Прощание с ангелами - страница 9

стр.

Удачно кончил. Аплодисменты.

В толкотне Катя пробилась к нему. Тронула, чтоб другие не видели, его руку и тихо сказала:

— Я сегодня дежурный воспитатель.

У нее была своеобразная манера сообщать ему о своих желаниях.

— Мой отец, — сказал Николай, притиснутый к нему, — был бы очень рад, если бы вы зашли к нам.

Интересно, почему Костов надумал пригласить его перед самым отъездом?

«Я не хочу получать хорошие отметки».

«Я не это имел в виду, сказано же тебе: я не это имел в виду».

— Вы придете? — спросил Николай.

— С удовольствием, — ответил Томас, — разумеется, что за вопрос.

И сам на себя рассердился за необычайную готовность, с какой принял приглашение.

4

Франц разоблачался в ризнице с нарочитой медлительностью, тянул время, он хотел знать наверняка, что мать уже ушла, что она не ждет его больше. Когда они вместе ходили по улице, она всякий раз повисала у него на руке. Он не ценил подобных изъявлений нежности. Сегодня по дороге в церковь она бежала рядом в своем узком черном костюме. «В черном ты кажешься стройней», — говорит Ганс, — и в узконосых туфлях на шпильках. «От этого у тебя ноги кажутся длиннее», — говорит Ганс.

Она висела на нем, словно боялась потеряться.

«Лучше бы нам поехать на машине, как, по-твоему, Франц? Не глупо ли так бегать?»

Ей было неловко, до ужаса неловко. Она сгорала от смущения. А он все убыстрял, все убыстрял шаги.

«Патер не любит, когда к церкви подъезжают на машине».

«Боже мой, Франц, да не беги же ты так».

Все четыре дня, когда они вместе ходили к ранней обедне, она будила его одинаково:

«Пора, мой мальчик. — Чмок в лоб, чмок в щеку. — Пора, мой мальчик».

У нее были мягкие влажные губы. Он пытался уклониться от их прикосновения и, однако же, всякий раз ждал его, надеялся угадать, чем они занимаются вместе — Ганс и его мать. Она близко подходила утром к его кровати, тонкая рубашка застегнута доверху, блестящие черные волосы рассыпались по плечам. Вот и к Гансу она подходит так же близко. Еще ближе.

Патер Бондзак снял затканную золотом епитрахиль и перекинул ее через спинку стула.

Молодец он, подумал Франц. Ему было жаль патера. Неизвестно почему, может быть, потому, что старик так тщился быть современным и не догадывался, зачем все они приходят вкусить благодати — парни только ради девушек, девушки только ради парней. Он даже не видел, как они подрались прямо здесь, в ризнице, он, Франц, и тот красивый блондин — канонарх на молодежных службах. Из-за дурацкого звания — старший служка. Это кое-чего да стоит — прислуживать в воскресенье. Под взглядами сотен людей, сидящих на скамьях, преклоняющих колени в нишах, стоящих у колонн.

«Kyrie, eleison».

«Christe, eleison».

«Kyrie, eleison».

Господи, помилуй.

Церковная служба — как театральное представление, Не надо было ему браться за это.

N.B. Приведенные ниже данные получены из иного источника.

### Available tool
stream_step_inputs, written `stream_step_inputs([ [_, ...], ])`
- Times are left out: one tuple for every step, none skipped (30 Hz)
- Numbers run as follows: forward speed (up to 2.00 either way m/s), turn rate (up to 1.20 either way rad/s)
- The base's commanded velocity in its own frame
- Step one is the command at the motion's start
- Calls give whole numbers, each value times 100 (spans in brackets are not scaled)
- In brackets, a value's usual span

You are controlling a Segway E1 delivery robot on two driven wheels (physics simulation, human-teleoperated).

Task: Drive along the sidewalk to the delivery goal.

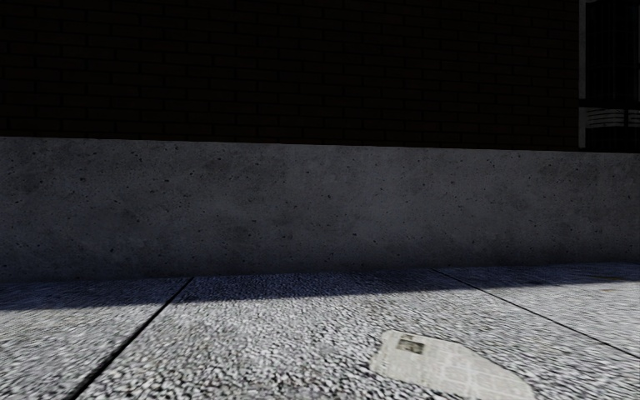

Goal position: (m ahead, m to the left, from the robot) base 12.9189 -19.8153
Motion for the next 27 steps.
stream_step_inputs([
  [0, 0],
  [0, 0],
  [0, 0],
  [0, 0],
  [0, 0],
  [0, 0],
  [0, 0],
  [0, 0],
  [0, 0],
  [0, 0],
  [0, 0],
  [0, 0],
  [0, 0],
  [0, 0],
  [0, 0],
  [0, 0],
  [0, 0],
  [0, 0],
  [0, 0],
  [0, 0],
  [0, 0],
  [0, 0],
  [0, 0],
  [0, 0],
  [0, 0],
  [0, 0],
  [0, 0],
])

— А разве ваш класс не уехал вчера в Париж? — спросил патер.

— Нет, на Фирвальдштеттское озеро.

— Ах да, в Париж — старшие.

Франц натянул пуловер поверх рубашки и опустил его до самых бедер.

Они обменялись взглядами.

«Почему ты перестал доверять мне?»

«Чего вы все от меня хотите?»

— Париж, — сказал патер и засмеялся, внося раскованность в их напряженные позы, — Париж — это привилегия выпускников. А чем тебе Швейцария не по вкусу?

— Не люблю групповых поездок.

— Принципиально или только в тех случаях, когда группу возглавляет штудиенрат доктор Штойбнер?

— Принципиально.

Он ответил резко, неприветливо, и патер Бондзак укорил себя за такой провокационный вопрос.

Почему он заговорил о Штойбнере? — подумал Франц, вешая в шкаф красное суконное облачение. Но все равно отвечать так резко не следовало, ведь именно в этой неприятной истории, отголоски которой докатились даже до министерства культуры, не говоря уже о том, что телевидение сделало из нее передачу для обозрения «Репорт», так вот, в этой самой истории патер горой стоял за него и почти демонстративно доверил ему пост старшего служки.

— По-моему, тебе надо снова войти в состав редакции.

Ах, вот куда дует ветер.

— Ты ведь знаешь, — продолжал патер, явно силясь показать, что до сих пор не отрекся от своей точки зрения, — я осудил этот случай о «Дисципулусом», о чем прямо заявил директору.